The academic denied any claims of bias saying he had no financial arrangements with any wind farm company.
Southern Grampians Landscape Guardians member Keith Staff made no attempts to hide his anger over the report’s claims. “This is not a figment of our imagination,” Mr Staff said, adding the group was not behind a co-ordinated effort to publicise health concerns.
“There are 20 people across the south-west, including Waubra who have evacuated their homes … people who have built it up over a lifetime don’t just leave on a whim.
“We are very objective and I reject anyone who infers that we are scaremongering.”
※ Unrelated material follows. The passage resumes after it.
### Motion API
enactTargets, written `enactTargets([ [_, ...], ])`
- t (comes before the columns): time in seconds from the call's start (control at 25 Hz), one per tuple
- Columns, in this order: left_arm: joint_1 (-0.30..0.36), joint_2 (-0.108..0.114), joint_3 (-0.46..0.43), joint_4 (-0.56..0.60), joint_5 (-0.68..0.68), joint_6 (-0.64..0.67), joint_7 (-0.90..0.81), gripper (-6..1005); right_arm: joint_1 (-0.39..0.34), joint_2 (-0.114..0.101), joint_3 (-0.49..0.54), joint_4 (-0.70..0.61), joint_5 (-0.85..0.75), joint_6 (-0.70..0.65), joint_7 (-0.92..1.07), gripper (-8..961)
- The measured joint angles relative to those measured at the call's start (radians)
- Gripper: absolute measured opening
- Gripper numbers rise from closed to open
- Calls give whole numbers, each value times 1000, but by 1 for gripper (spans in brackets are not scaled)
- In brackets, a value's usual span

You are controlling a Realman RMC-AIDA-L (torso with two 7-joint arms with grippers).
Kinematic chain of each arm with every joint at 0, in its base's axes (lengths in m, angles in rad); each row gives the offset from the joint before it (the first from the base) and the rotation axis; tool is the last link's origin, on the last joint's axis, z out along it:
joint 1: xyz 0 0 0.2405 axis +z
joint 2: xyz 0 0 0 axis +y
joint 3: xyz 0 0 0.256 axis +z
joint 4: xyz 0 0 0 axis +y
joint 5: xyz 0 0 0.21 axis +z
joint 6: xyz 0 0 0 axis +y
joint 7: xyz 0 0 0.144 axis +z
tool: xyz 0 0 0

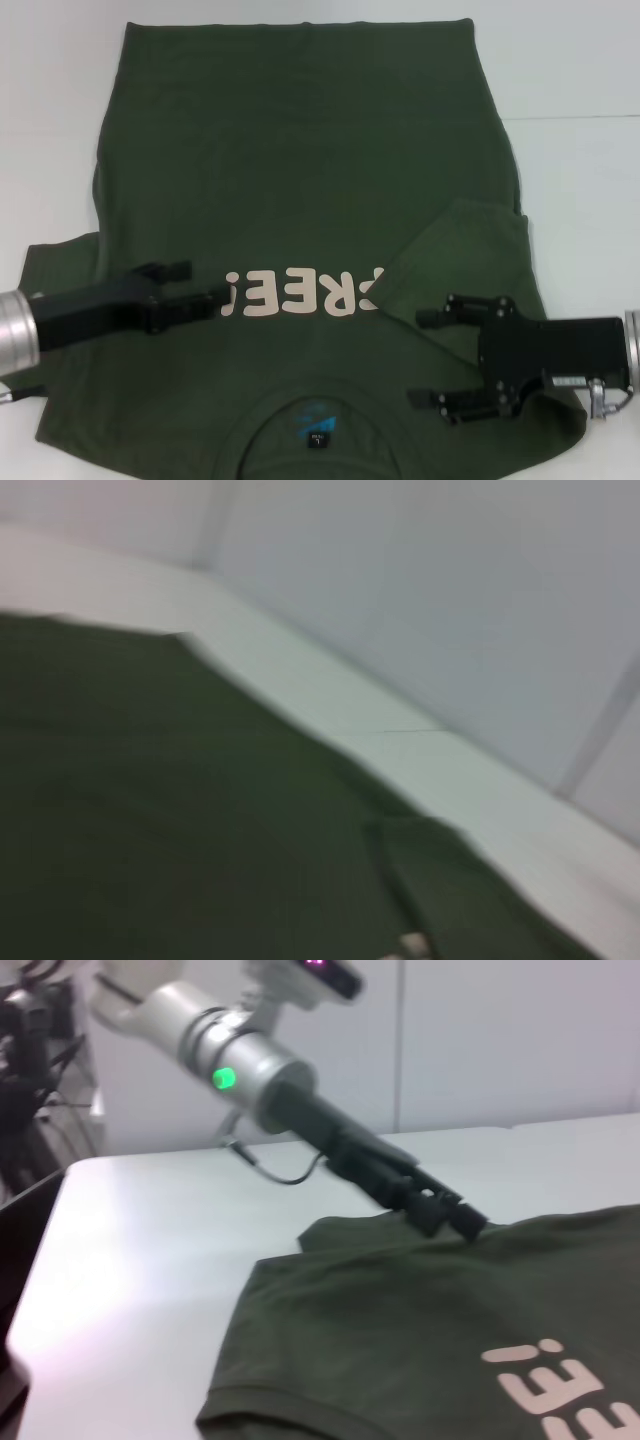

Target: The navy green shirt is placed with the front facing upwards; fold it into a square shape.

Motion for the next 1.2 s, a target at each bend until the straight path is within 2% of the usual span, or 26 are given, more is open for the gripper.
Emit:
enactTargets([
  [0.16,37,0,2,73,22,-44,-120,905,-9,-2,4,18,-5,-12,-40,905],
  [0.36,87,-10,4,252,121,-35,-359,905,-2,2,11,40,-6,-1,-53,904],
  [0.6,131,-15,0,477,185,47,-653,904,30,4,3,85,-5,39,-61,903],
  [0.8,131,-14,-5,651,291,92,-878,904,48,4,2,111,-5,56,-70,902],
  [1.0,115,-6,-21,690,360,100,-1011,904,48,4,3,134,-2,73,-84,901],
  [1.2,95,0,-19,647,422,107,-1041,904,49,4,4,161,2,90,-98,900],
])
Mr Staff said turbines in Europe were either smaller or had been built away from residential populations.
SGLG has vowed to fight the $2 billion Penshurst wind farm, which could see as many as 220 turbines go up less than three kilometres from the township.
“We intend to get it stopped,” Mr Staff said.
The report’s findings will likely draw an angry response from anti-wind campaigners in other south-west towns such as Macarthur, Mortlake and Dundonnell.
A number of residents in Macarthur have maintained they are bearing the effects of infrasound – subsonic noise they claim is causing headaches and insomnia.
Several politicians, including Wannon MP Dan Tehan and Victorian upper house MP Simon Ramsay, have expressed belief that turbines could be linked to health problems.
But the latest report is the second in six months to pour doubt on health claims. A report by the South Australian EPA last year found levels of infrasound were higher in city offices than they were alongside wind farms.